TO DO >>
For the data below, restate word for word only the lines from the line containing "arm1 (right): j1" through the line containing "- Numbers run", both ends included.

--- SOURCE RECORDS Enclosed Below ---

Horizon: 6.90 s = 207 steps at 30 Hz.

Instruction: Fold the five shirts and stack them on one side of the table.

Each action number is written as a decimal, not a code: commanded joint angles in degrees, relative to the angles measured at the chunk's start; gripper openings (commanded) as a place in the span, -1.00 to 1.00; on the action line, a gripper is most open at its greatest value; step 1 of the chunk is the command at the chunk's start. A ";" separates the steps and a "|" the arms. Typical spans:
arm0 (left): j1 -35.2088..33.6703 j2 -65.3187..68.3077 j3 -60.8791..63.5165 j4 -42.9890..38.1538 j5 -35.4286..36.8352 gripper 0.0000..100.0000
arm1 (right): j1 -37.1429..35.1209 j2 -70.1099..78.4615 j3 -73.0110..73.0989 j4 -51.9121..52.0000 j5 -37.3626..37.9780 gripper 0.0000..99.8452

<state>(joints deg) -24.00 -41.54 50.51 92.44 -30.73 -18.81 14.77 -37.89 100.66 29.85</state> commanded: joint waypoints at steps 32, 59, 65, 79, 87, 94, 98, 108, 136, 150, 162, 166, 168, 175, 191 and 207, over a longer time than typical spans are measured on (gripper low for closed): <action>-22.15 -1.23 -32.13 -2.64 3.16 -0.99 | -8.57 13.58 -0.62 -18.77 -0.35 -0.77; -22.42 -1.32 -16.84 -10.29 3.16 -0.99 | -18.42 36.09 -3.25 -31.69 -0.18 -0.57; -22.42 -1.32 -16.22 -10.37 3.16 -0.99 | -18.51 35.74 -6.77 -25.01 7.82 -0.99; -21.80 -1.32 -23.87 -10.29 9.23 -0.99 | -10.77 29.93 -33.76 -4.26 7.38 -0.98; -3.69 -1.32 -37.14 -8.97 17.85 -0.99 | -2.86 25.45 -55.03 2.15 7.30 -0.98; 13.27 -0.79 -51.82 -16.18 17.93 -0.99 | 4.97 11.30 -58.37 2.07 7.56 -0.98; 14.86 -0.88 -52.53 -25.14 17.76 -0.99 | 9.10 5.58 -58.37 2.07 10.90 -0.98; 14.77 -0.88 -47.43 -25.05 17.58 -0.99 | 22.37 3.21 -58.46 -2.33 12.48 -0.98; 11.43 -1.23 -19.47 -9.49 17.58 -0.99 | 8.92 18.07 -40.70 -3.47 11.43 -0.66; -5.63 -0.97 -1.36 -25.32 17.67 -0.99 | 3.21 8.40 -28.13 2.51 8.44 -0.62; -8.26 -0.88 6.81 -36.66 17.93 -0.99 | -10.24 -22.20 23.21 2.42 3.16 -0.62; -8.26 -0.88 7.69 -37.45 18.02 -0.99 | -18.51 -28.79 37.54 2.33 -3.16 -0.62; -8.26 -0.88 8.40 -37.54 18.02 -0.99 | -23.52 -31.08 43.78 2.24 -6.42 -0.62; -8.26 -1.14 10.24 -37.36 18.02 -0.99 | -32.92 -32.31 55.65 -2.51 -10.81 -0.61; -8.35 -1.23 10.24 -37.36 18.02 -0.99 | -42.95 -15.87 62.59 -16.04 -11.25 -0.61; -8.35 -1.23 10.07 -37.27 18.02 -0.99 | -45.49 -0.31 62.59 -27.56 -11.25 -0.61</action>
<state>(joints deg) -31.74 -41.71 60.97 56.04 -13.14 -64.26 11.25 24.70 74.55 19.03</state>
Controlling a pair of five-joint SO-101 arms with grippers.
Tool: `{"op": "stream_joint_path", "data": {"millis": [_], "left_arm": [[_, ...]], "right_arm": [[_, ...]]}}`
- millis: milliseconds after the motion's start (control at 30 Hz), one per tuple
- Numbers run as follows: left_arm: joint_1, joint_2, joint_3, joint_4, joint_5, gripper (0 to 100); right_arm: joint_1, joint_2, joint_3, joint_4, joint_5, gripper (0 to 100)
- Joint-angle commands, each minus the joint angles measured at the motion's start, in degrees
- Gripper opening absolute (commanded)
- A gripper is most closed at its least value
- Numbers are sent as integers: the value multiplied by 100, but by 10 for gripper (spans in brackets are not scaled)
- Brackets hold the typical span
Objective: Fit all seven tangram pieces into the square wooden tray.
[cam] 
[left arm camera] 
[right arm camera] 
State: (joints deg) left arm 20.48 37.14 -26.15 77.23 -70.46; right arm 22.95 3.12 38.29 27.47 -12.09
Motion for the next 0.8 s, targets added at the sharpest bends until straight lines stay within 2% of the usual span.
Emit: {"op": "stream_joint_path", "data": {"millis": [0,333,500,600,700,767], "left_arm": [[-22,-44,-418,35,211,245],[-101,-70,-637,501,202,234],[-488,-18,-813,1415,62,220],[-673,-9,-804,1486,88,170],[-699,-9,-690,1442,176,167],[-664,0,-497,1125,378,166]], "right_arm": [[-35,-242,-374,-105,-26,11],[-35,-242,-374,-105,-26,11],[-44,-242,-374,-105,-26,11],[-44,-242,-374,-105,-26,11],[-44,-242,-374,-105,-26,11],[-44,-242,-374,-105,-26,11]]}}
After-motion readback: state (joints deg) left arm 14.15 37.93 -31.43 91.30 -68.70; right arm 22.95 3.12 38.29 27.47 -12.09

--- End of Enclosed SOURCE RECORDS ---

SOLUTION TO THIS PROBLEM >>
arm1 (right): j1 -37.1429..35.1209 j2 -70.1099..78.4615 j3 -73.0110..73.0989 j4 -51.9121..52.0000 j5 -37.3626..37.9780 gripper 0.0000..99.8452

<state>(joints deg) -24.00 -41.54 50.51 92.44 -30.73 -18.81 14.77 -37.89 100.66 29.85</state> commanded: joint waypoints at steps 32, 59, 65, 79, 87, 94, 98, 108, 136, 150, 162, 166, 168, 175, 191 and 207, over a longer time than typical spans are measured on (gripper low for closed): <action>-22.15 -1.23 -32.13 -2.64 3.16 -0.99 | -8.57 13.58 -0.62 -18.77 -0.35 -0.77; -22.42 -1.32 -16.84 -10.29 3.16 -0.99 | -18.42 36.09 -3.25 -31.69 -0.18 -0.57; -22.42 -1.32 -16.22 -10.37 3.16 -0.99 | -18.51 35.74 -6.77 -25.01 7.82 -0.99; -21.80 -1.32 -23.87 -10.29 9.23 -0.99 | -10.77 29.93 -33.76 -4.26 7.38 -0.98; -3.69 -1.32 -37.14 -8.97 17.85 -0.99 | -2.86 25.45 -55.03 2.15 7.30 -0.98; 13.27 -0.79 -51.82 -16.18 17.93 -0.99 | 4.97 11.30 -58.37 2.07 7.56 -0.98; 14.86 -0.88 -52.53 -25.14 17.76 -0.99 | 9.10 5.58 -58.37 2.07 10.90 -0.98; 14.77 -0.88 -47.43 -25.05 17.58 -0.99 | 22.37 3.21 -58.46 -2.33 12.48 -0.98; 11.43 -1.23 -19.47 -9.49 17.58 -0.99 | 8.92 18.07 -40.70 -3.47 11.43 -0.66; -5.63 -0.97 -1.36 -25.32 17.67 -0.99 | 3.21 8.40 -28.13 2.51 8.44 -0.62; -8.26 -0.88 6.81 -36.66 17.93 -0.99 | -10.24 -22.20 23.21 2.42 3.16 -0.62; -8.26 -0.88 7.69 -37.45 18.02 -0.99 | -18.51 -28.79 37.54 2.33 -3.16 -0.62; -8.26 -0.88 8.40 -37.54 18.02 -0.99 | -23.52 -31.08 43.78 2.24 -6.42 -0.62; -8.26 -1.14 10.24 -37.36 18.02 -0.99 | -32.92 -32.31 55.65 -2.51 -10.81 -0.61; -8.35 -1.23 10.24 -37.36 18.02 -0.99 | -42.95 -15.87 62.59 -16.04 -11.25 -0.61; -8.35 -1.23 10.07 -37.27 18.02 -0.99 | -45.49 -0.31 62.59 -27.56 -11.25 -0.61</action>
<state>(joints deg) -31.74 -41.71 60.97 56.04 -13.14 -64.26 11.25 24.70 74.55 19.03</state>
Controlling a pair of five-joint SO-101 arms with grippers.
Tool: `{"op": "stream_joint_path", "data": {"millis": [_], "left_arm": [[_, ...]], "right_arm": [[_, ...]]}}`
- millis: milliseconds after the motion's start (control at 30 Hz), one per tuple
- Numbers run as follows: left_arm: joint_1, joint_2, joint_3, joint_4, joint_5, gripper (0 to 100); right_arm: joint_1, joint_2, joint_3, joint_4, joint_5, gripper (0 to 100)

The exercise is done.